心地よい疲れに導かれて、睡魔が訪れようとしている。彼の頭を撫でる手が少しずつおざなりになっているのを自覚しながら、眠りに身を任せてしまおうか、と思った瞬間に、トーマが口を開いた。
「若は?」
「ん……?」
「若は、気持ち良くなかったですか」
何か、言いようのないものを感じる声だった。行為の際中の彼を想起させるような、どこか張り詰めた声。どう答えるべきか、と考えを巡らす余力はもう残っていなくて、正直に答えるしか無かった。
「……気持ち良かったよ」
観念してそう告げると「嬉しいです」と無邪気な声が返ってきた。抱きしめられたまま、まるで犬がするように鼻先を胸に擦り付けてくる。思わずくすぐったさに身をよじった。

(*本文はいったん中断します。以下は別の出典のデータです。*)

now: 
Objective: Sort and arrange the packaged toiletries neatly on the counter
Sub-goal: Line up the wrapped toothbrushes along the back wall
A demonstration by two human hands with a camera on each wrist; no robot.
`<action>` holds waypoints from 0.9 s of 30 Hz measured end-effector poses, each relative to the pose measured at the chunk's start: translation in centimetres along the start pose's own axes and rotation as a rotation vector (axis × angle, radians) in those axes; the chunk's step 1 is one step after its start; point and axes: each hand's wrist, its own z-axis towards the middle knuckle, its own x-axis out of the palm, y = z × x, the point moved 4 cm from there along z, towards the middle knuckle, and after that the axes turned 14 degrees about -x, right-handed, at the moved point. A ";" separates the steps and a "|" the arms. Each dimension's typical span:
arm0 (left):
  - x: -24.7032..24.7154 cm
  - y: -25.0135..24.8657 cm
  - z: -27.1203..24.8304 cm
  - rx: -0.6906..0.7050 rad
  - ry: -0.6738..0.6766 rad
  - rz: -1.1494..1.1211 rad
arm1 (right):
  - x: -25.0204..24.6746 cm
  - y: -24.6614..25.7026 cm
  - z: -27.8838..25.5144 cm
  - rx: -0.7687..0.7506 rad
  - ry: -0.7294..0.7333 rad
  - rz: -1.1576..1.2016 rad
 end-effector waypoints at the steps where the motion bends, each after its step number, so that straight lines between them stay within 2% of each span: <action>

あんまりにもいじらしくて、次もまた彼に応えてあげようと思ってしまう。行為をしている間は、恥ずかしくて堪らないというのに、喜ぶ彼が愛おしくて、何度でもしてあげたくなるのだ。
彼を抱き寄せて、淡い汗の匂いを嗅ぐ。可愛い可愛い、素直で忠実な彼のために、次もまた「餌」を用意してあげようと、睡魔に冒された頭で薄ぼんやりとそう思った。